# Task objective
The answer should be an exact repeat of the stretch of material below from the line containing "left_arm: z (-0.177" through the line containing "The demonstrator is".

[[ Data section open ]]

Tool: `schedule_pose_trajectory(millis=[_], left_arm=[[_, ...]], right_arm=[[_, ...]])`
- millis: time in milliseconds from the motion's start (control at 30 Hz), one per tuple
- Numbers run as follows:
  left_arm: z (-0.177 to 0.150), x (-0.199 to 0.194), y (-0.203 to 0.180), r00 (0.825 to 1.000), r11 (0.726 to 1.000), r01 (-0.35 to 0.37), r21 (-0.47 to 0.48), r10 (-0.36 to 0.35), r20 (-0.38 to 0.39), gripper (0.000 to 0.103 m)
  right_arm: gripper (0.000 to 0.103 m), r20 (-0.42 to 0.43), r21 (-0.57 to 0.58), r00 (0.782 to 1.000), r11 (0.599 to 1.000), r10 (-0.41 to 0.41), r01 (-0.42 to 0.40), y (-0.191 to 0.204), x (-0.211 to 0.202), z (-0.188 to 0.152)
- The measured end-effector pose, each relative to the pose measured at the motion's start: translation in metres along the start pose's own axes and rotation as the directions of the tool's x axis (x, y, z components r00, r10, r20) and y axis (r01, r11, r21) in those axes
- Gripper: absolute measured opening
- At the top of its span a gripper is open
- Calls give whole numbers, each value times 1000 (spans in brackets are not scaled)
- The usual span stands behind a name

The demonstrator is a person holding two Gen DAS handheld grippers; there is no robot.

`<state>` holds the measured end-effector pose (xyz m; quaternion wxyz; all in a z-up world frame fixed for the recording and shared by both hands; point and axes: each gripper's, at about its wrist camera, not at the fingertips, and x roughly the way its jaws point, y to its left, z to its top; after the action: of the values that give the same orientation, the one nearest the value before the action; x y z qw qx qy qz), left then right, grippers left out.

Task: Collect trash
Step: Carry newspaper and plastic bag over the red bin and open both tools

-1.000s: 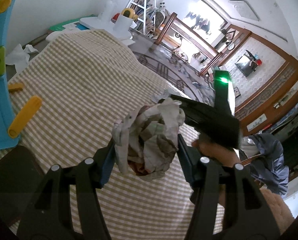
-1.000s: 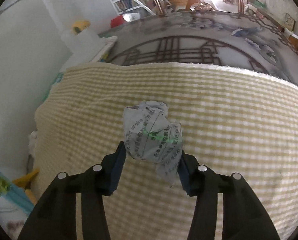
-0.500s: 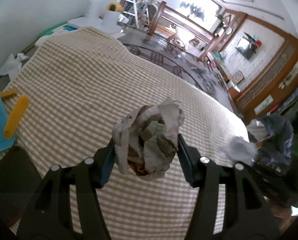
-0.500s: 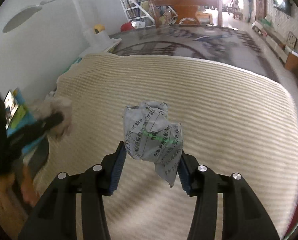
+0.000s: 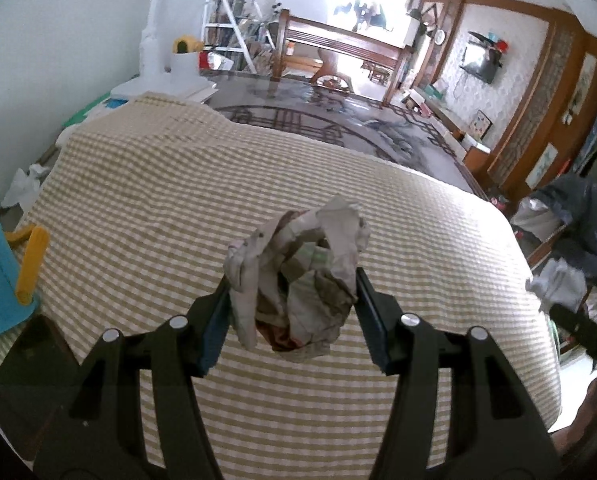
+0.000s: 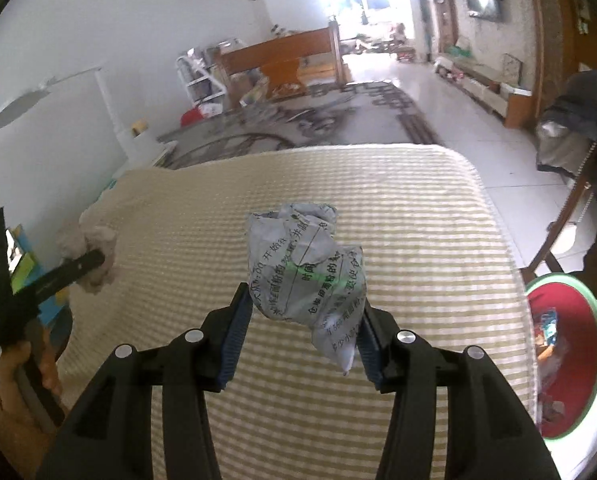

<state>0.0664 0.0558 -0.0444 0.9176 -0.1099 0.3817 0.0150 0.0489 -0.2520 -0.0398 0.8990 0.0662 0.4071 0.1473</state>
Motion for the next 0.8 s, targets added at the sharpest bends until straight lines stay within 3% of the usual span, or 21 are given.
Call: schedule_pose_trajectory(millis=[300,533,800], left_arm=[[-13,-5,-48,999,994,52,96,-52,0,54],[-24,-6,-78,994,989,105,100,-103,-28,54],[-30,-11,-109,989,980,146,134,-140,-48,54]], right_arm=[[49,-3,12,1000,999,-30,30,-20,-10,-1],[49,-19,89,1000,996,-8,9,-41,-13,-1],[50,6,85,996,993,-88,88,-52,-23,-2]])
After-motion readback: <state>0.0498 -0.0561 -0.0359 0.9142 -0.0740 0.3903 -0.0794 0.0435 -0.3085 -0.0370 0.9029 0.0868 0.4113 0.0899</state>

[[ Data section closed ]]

# The completed task
  left_arm: z (-0.177 to 0.150), x (-0.199 to 0.194), y (-0.203 to 0.180), r00 (0.825 to 1.000), r11 (0.726 to 1.000), r01 (-0.35 to 0.37), r21 (-0.47 to 0.48), r10 (-0.36 to 0.35), r20 (-0.38 to 0.39), gripper (0.000 to 0.103 m)
  right_arm: gripper (0.000 to 0.103 m), r20 (-0.42 to 0.43), r21 (-0.57 to 0.58), r00 (0.782 to 1.000), r11 (0.599 to 1.000), r10 (-0.41 to 0.41), r01 (-0.42 to 0.40), y (-0.191 to 0.204), x (-0.211 to 0.202), z (-0.188 to 0.152)
- The measured end-effector pose, each relative to the pose measured at the motion's start: translation in metres along the start pose's own axes and rotation as the directions of the tool's x axis (x, y, z components r00, r10, r20) and y axis (r01, r11, r21) in those axes
- Gripper: absolute measured opening
- At the top of its span a gripper is open
- Calls give whole numbers, each value times 1000 (spans in brackets are not scaled)
- The usual span stands behind a name

The demonstrator is a person holding two Gen DAS handheld grippers; there is no robot.

This finishes the exercise.